We write in the spirit of constructive development of privacy regulation, and offer the following comments in the hope of contributing to the goal we share with you: improving the quality and effectiveness of U.S. privacy and data protection law while ensuring the continued innovation and flexibility that so benefit our society. Although we often advise the regulated community on privacy and data protection matters, the views expressed here are our own.
At the outset, we note that there are important improvements in your proposed initiative relative to the enacted CCPA. Many of your new initiative’s provisions could serve to move privacy and data security law in a positive direction. In this vein, we note the following:
- Transparency. Greater transparency on uses of data and profiling helps people understand how their data is used and how it may affect their choices and daily lives. Similarly, where opaque logic and automated decision-making about significant matters are at issue, businesses owe data subjects the benefit of an intelligible explanation. That is only fair. We thus support your initiative’s focus on this topic, which will encourage businesses to focus carefully on digital governance, help the public understand what the risks and benefits of data use are, and allow regulators to act where such uses are unfair, abusive or discriminatory.
- Downstream obligations. We also support your initiative’s mandate for downstream obligations on third parties to notify transferring entities about significant data privacy incidents and unauthorized uses. Similar to what is already required with respect to data security incidents under federal financial and health privacy law, and more broadly under all 50 U.S. state data breach laws, third parties entrusted with sensitive personal data on behalf of another entity should notify the data “owner” about privacy violations and abuses that arise within their responsibility or custody.
- Household information. Your sensitivity to intra-household access rights is well placed and deserves support. People can feel extraordinarily strongly about not sharing certain information, such as browsing history or viewing data, with their parents, spouse, children or roommates, even when they are all living happily (hopefully) in the same household. The initiative’s recognition of this real-world sensitivity is a good thing.
- Cyber risk assessments and audits. Your proposed requirement that large data processors undertake annual cyber risk assessments or audits could help promote enhanced data security (and is in line with what many responsible large data processors already strive to do).
- Publicly available information. Your expansion of what constitutes “publicly available information,” and is thus not personal information, is also well taken. Voluntarily publicized and widely distributed information—in addition to government records—should not be treated as private information. That revision from CCPA 1.0 simply makes good sense, conforms to practical reality, and respects the free flow of information.

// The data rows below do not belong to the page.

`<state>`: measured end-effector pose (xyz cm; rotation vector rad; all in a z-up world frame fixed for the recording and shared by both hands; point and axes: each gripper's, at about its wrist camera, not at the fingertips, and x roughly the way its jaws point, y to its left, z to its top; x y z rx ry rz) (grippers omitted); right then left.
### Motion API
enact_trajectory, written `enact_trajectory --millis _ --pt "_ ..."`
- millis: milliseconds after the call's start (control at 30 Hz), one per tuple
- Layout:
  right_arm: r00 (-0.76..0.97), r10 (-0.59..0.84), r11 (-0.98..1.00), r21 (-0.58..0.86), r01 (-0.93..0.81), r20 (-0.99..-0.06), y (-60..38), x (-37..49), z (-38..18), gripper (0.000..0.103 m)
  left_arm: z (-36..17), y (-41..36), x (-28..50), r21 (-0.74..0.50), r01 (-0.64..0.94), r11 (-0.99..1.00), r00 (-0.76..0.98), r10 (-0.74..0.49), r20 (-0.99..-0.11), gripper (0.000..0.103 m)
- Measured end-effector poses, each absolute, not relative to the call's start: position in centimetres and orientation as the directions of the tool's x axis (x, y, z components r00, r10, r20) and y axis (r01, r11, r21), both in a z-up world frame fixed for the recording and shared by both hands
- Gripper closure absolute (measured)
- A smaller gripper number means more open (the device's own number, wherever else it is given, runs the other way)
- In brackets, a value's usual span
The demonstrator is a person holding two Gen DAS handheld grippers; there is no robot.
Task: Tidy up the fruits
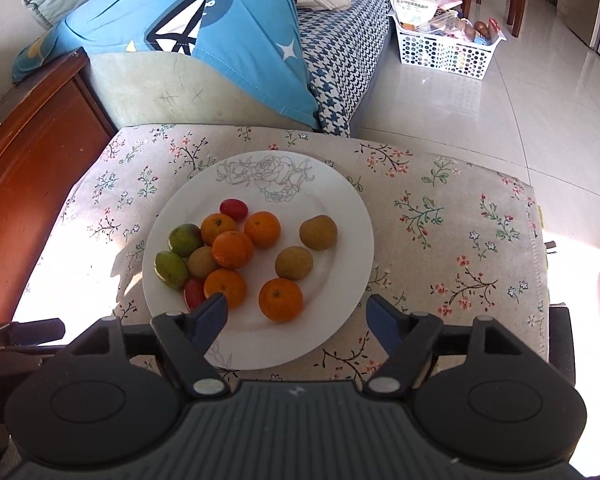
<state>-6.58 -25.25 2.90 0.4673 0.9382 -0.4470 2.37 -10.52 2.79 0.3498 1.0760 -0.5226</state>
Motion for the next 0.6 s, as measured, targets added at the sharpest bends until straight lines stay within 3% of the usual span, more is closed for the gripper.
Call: enact_trajectory --millis 600 --pt "0.398 -0.16 0.815 0.107 0.57 -0.903 -24.9 -5.6 1.1 0.019 1.3 -11.4 3.2 0.105 0.558 0.823 0.368 -0.132 -0.92 0.015"
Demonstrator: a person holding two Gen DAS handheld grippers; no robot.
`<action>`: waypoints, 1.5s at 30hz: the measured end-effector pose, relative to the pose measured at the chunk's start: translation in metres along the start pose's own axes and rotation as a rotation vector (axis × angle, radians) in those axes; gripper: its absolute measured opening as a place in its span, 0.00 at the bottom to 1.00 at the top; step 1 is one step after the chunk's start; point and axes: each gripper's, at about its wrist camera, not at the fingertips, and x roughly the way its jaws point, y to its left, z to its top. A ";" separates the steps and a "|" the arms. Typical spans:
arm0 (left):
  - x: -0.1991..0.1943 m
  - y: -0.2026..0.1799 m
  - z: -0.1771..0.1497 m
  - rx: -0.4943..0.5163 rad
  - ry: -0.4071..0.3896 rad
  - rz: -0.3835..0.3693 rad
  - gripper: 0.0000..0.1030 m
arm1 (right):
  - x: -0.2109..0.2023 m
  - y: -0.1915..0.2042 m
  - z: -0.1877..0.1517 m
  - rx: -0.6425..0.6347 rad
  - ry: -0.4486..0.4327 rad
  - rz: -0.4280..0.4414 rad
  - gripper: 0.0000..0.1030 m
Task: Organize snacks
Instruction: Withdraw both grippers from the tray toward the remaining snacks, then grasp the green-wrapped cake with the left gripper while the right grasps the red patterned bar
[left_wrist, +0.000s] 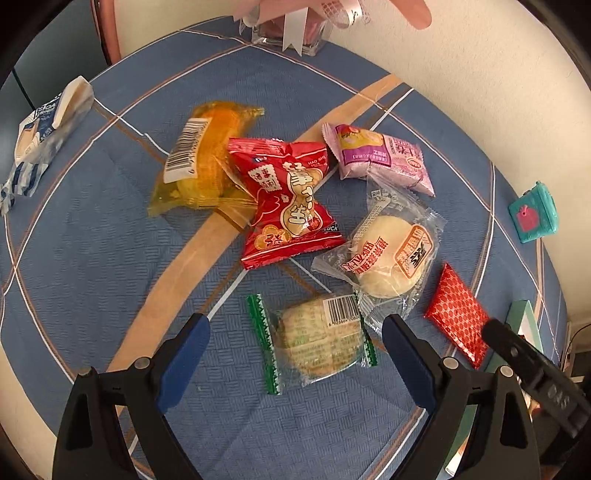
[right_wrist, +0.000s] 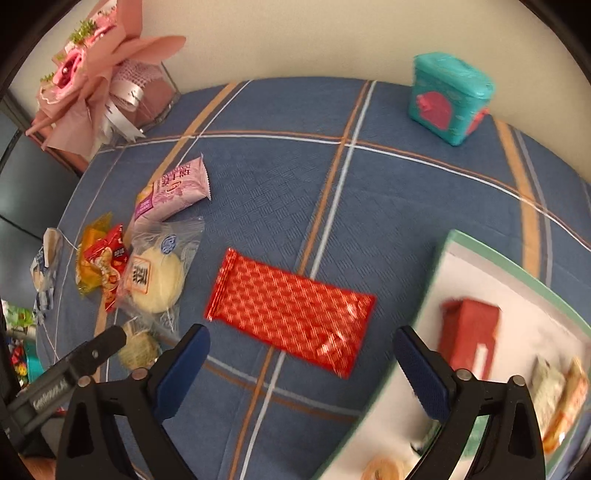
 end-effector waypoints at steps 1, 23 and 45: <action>0.003 -0.001 0.001 -0.001 0.005 0.001 0.92 | 0.005 0.000 0.004 -0.002 0.006 0.005 0.95; 0.034 -0.005 0.006 -0.024 0.066 -0.035 0.92 | 0.025 0.005 -0.013 -0.029 0.083 0.100 0.82; 0.034 -0.018 0.007 0.021 0.057 -0.009 0.71 | 0.029 0.046 -0.033 -0.089 0.020 -0.155 0.55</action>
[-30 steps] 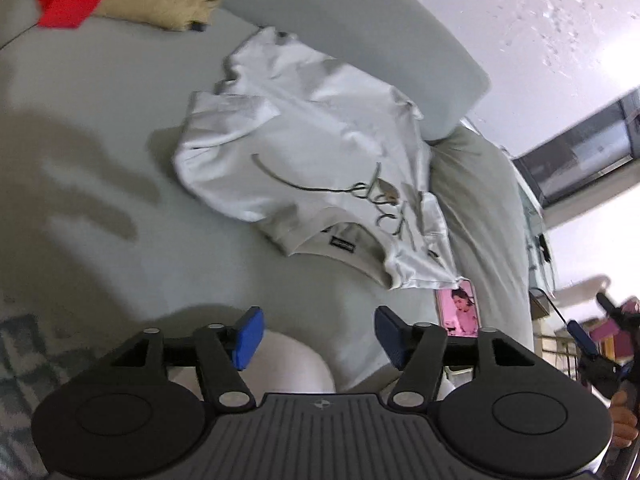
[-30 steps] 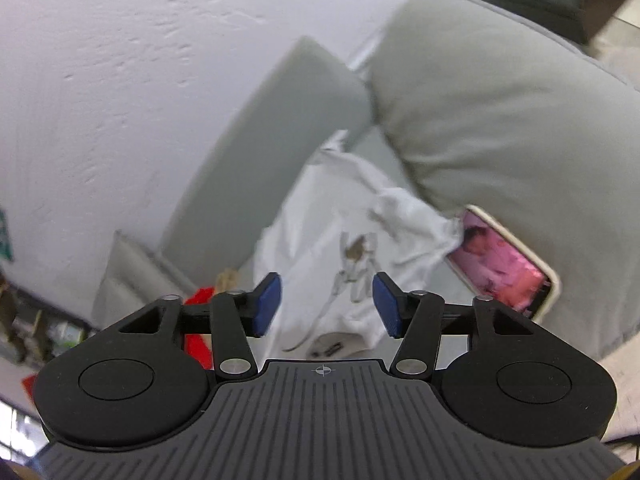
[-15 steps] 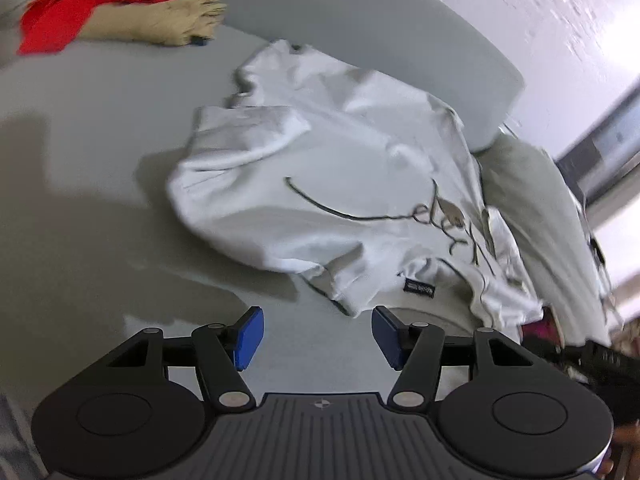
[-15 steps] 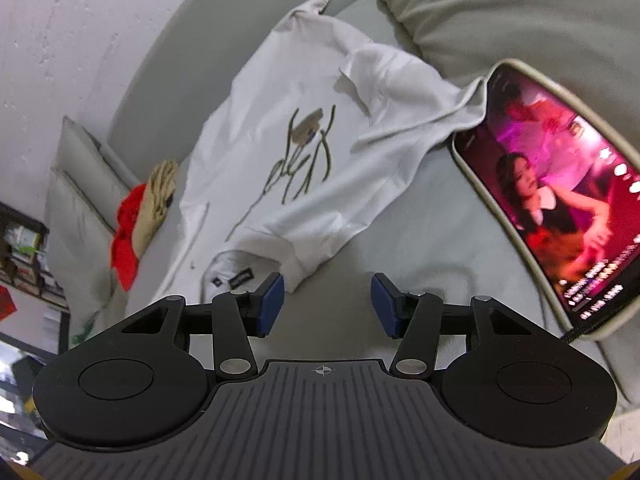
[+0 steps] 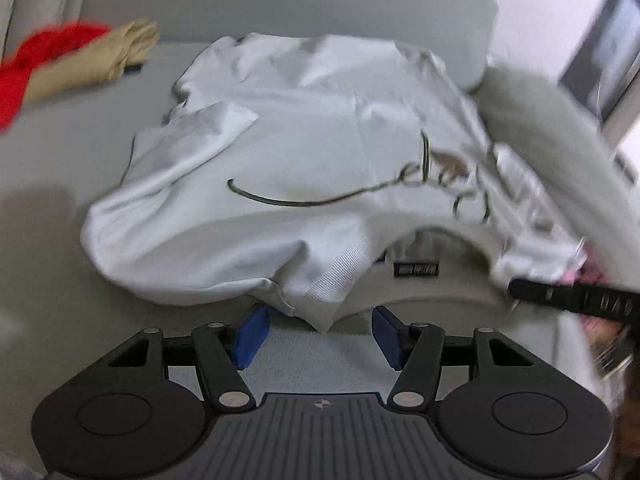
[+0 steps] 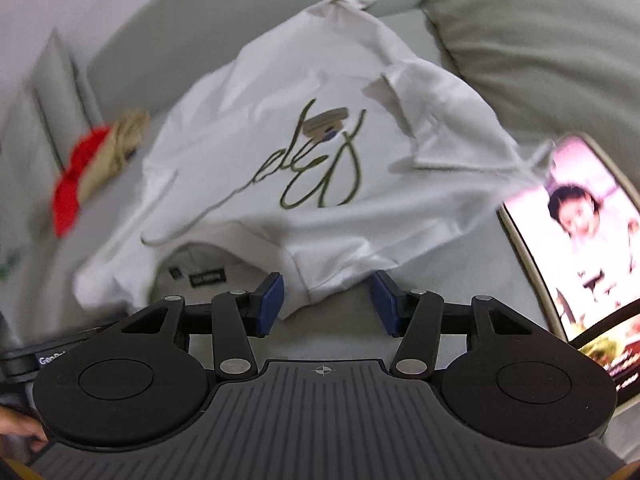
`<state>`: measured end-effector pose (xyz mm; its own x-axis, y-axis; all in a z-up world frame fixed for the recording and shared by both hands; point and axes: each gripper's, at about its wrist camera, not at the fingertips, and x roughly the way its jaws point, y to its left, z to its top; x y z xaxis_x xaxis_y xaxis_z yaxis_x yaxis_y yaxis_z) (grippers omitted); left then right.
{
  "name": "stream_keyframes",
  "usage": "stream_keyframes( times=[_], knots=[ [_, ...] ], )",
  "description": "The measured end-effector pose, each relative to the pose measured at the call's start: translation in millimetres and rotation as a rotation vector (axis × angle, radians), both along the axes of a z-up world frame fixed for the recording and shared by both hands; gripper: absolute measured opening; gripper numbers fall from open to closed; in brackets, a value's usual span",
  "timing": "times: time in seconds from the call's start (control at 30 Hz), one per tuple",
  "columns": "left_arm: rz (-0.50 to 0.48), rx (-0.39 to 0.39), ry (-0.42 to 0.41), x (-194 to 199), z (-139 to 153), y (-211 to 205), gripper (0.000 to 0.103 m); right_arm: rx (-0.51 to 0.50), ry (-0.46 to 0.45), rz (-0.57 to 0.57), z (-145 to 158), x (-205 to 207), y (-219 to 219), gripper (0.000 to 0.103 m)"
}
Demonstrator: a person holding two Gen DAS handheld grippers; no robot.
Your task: Fold clothes
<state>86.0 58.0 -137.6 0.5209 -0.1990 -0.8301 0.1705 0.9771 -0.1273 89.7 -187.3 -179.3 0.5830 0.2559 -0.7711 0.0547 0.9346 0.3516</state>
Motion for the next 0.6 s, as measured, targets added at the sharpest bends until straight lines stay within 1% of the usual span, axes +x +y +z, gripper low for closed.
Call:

That said, while we believe these and other aspects of your ballot initiative are salutary, we are concerned that some aspects of the initiative may not deliver the benefits hoped for, or could otherwise be unworkable or unduly burdensome – especially for smaller entities. That is why we would ask you to revisit the extent to which your initiative takes account of the full range of factors implicated by information privacy and data protection regulation, and balance those factors as necessary in the overall interest of the citizenry.
Such balancing is necessary because, while privacy is a fundamental and foundational right underpinning freedom itself, privacy rights are not absolute. The protection of privacy can affect other rights, interests and freedoms that empower people to speak, to receive information, to conduct business, to create intellectual property, and even to be secure. Moreover, balancing these interests recognizes that not all privacy harms are created equal. Consumers do not and need not worry the same amount about all collections and uses of their data. Formalistic requirements that do not account for these differences and gradations of privacy harms will impose burdens without necessarily providing commensurate protections against actual risks. It can also eliminate the ability of data subject to exercise choices.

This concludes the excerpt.